Tuesday 25 March 2014

The Best Parenting Books: Mentoring Versus Expert Parenting Advice

By Leanna Rae Scott


I started accessing and reading parenting books forty-four years ago. Yes, I have been parenting for that long. Only recently did I "retire" from my active-parenting-of-minor-children position as my youngest of thirteen children turned twenty-one. At the beginning, I started reading parenting books so I could learn how to become the best mom I could possibly be, and also to find out how to eliminate my oldest child's temper tantrums. But I didn't get any tantrum-elimination information from any parenting book I ever read-or from any parenting seminar that I ever attended.
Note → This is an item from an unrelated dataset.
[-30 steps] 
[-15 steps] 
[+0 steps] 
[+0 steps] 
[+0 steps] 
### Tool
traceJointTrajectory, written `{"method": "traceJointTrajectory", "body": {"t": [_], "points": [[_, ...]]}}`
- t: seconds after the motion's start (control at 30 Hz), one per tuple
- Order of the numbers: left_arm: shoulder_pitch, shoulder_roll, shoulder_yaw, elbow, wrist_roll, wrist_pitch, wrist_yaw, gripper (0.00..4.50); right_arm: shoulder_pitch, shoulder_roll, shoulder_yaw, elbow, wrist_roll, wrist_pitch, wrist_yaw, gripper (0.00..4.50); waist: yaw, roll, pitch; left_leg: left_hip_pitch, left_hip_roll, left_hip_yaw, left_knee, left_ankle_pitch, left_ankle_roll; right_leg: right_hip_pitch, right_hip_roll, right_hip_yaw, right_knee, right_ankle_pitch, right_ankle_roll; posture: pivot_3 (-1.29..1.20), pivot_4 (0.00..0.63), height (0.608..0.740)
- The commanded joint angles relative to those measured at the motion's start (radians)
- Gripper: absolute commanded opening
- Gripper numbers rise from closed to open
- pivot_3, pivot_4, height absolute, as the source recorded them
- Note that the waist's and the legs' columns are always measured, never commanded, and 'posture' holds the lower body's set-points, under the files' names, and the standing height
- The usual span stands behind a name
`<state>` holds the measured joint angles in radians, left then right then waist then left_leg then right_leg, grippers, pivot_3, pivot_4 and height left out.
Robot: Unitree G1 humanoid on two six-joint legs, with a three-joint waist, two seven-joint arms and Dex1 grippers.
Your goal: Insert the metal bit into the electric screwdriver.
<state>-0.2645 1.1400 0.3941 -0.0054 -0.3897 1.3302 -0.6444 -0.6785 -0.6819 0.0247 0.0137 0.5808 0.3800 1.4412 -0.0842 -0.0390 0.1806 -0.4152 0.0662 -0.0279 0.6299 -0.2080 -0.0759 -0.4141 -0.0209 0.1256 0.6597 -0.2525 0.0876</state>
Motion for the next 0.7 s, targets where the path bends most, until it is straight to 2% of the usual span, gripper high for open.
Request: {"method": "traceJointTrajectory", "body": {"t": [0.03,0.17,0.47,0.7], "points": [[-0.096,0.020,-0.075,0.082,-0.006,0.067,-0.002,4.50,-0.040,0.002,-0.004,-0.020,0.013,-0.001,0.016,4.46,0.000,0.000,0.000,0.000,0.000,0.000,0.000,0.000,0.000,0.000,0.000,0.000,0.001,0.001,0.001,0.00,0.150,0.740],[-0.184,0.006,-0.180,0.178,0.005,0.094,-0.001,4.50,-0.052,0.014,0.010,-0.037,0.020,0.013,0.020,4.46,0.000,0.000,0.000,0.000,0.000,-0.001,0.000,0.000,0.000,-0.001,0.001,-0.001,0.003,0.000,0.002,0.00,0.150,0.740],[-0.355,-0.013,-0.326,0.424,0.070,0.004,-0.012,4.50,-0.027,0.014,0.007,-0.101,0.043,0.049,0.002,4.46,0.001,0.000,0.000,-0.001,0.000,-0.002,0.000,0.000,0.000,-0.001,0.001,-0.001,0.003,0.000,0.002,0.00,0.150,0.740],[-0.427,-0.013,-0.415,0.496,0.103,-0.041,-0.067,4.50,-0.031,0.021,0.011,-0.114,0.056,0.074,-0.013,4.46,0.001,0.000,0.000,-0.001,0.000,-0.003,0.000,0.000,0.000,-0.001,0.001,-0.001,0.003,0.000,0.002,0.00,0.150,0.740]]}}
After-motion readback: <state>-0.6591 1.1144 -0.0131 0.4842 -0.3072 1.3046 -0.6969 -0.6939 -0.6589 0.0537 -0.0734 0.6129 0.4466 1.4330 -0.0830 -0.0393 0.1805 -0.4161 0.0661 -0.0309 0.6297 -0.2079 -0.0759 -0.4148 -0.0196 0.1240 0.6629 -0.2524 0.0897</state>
I learned by myself how to eliminate tantrums when my fifth child was fourteen months old. (Each of my babies had been tantrum throwers up to that point.) After I figured out what I needed to change in my parenting style with my fifth baby, I used the same techniques with my last eight children from the time they were each born, and it totally prevented temper tantrums in all of them. I also learned, through my experience with preventing tantrums, that the parenting books I had read up to that point had mostly steered me wrong. They had been telling me temper tantrums are unpreventable and inevitable and to simply ignore them. On top of learning (with my fifth child) that it is entirely possible to eliminate temper tantrums, I learned that ignoring tantrums had been part of the cause of them with my first five children.

I learned to not trust expert parenting advice automatically, without first assessing it, or testing it out. I realized right away after discovering the secret to eliminating temper tantrums with my fifth child, that I had learned something the "experts" hadn't.

I came to see that as people set themselves up to be the "experts" in helping relationships, there is the accompanying connotation that they are the wise, functional, educated, and healthy ones, and their advisees are unwise, dysfunctional, uneducated, and unhealthy ones. This is another reason I don't like the use of the term, "expert." I prefer to use the term, mentor, which can be defined as a wise and trusted person who teaches or advises. This definition implies that this trust is earned and the wisdom is valid. It does not imply that the advisee is unwise.

It's been thirty-three years in the preparation (partly with getting a bachelor's degree in psychology and women's studies) and in the writing of my first parenting book, which shares what I learned about preventing and eliminating temper tantrums. This book has the kind of information I wish I could have read forty-four years ago, at the beginning of my parenting career. But it's only just now been made available.